An jedem Tag stehe ich vor Deutschlands wohl strengster Grenze. Sie ist keine Mauer aus Stein und doch schwer einzureißen. Sie ist kein Stacheldrahtzaun, und doch verletzt sie mich, wenn ich sie überwinden will. Sie ist auf keiner Karte verzeichnet und verläuft doch überall. Diese Grenze teilt das Land in zwei Seiten: in „Wir“ und „Ihr“.

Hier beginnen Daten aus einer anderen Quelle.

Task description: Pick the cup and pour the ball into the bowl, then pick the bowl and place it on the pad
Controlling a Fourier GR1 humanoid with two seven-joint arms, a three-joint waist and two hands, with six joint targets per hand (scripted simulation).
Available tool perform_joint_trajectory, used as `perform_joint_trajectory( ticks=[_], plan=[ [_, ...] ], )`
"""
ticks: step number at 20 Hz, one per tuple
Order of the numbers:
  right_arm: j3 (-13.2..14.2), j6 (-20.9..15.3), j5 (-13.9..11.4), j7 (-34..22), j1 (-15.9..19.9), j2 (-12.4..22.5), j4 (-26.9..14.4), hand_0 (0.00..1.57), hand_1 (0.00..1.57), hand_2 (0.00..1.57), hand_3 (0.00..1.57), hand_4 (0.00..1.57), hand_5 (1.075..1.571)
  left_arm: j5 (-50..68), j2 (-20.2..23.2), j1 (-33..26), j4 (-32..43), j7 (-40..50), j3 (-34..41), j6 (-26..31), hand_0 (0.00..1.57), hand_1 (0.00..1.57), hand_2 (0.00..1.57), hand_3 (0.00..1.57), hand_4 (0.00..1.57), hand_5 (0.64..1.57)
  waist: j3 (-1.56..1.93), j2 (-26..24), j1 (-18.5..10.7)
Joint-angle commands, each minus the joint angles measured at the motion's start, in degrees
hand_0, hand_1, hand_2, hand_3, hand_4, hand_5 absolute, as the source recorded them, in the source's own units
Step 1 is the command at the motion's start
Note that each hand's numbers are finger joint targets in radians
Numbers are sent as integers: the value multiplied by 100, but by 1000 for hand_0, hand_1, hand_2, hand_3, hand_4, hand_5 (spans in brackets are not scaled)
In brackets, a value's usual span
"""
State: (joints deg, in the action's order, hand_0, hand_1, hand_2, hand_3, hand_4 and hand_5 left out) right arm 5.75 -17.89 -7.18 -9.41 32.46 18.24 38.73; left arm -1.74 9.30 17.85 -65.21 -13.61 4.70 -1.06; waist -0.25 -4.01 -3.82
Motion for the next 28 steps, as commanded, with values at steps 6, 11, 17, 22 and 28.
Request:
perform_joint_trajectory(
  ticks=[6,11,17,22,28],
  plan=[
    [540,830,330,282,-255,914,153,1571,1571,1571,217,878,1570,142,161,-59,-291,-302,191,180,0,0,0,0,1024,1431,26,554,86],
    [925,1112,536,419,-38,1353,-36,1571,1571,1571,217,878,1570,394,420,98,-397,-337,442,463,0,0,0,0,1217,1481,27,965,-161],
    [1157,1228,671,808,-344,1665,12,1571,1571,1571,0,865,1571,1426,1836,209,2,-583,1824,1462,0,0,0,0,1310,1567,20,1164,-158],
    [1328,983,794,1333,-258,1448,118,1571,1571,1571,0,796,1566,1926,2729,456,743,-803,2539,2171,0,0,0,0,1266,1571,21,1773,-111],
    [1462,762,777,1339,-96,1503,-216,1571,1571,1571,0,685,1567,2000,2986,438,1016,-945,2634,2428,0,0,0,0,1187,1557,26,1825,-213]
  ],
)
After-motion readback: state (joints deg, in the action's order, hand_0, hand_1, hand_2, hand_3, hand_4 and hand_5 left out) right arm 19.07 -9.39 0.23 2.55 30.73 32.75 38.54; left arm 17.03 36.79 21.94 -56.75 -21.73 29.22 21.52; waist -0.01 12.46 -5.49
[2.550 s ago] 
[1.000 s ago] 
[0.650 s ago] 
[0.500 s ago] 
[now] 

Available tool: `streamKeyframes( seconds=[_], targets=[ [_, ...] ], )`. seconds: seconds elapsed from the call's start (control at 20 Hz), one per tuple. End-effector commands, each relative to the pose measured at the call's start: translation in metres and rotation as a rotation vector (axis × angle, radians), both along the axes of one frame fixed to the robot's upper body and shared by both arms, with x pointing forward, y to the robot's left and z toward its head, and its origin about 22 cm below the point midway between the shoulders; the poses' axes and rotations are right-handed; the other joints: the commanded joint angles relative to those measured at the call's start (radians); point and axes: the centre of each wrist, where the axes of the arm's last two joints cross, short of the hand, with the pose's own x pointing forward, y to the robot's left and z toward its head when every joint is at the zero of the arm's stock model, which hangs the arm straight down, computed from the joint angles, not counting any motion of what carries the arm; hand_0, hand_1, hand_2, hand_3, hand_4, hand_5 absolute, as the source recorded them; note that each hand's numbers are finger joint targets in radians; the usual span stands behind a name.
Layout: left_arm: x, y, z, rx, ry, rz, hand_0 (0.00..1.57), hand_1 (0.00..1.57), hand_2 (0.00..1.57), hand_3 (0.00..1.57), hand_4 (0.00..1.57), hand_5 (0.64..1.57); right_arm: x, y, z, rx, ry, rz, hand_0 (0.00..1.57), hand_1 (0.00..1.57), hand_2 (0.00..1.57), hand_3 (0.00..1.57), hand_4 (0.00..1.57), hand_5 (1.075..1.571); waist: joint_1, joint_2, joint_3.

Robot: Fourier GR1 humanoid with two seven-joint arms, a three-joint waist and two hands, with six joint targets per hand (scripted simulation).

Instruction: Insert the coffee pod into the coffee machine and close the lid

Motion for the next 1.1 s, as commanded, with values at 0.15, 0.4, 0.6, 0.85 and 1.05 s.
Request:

Ich war etwa sieben, als ich die Grenze zum ersten Mal bewusst bemerkte. Es war ein Wandertag mit der Schule. Wie Wandertage eben so sind, wanderten wir nicht in den Harz, sondern ins Kino, und wie Kinder eben so sind, gingen meine Freunde und ich vor dem Film ins nächste McDonald’s. Wir waren fünf Jungs, jeder holte sich eine Cola. Beim Rausgehen rempelte mein Freund, nennen wir ihn Nils, einen anderen Jungen an.
„Pass doch auf, du Penner!“, rief der Junge.
„Verpiss dich, du scheiß Türke!“, zischte Nils.
Der Junge schlug Nils gegen die Schulter und ihm dann die Cola aus der Hand. Das machte er auch bei meinen anderen Freunden. Am Ende lagen vier Pappbecher auf dem Asphalt. Dann kam der Junge zu mir. Er sah mich an und sagte: „Nein, du nicht. Du bist einer von uns.“
Lange verstand ich nicht, was er damit gemeint hatte. Wer war „uns“? Und wieso gehörte ich dazu? Ich kannte den Jungen nicht. Ich wusste nicht, wo er geboren und aufgewachsen war. Woher seine Familie stammt. Trotzdem, das lernte ich mit der Zeit, hatte ich wohl mehr mit ihm gemeinsam als mit Nils, meinem Freund. Unsere Gemeinsamkeit war, dass wir anders waren. Meine Augen waren anders, genauso wie sein dunkler Teint.
Ich weiß nicht, ob ich dem Jungen danken soll, dass er mir die Grenze zeigte. Aber ich realisierte damals, dass ich schon mein ganzes Leben vor ihr stand und auf die andere Seite spähte: die Seite der Deutschen. Auch heute, fast 20 Jahre später, frage ich mich, wie man da eigentlich rüberkommt.
Ich spüre die Grenze, wenn mir Leute sagen: Krass, du sprichst ja gut Deutsch. Ich spüre sie, wenn ich beim Amt anrufe und meinen Nachnamen buchstabiere: Ku, ach, das ist ja ein witziger Name, hehe, so schön kurz. Ich spüre sie, wenn sich Menschen während der Corona-Zeit in der U-Bahn von mir wegsetzen oder ich bei der Arbeit im Homeoffice auf die Videokacheln meiner Kollegen sehe: Die Gesichter sind alle weiß.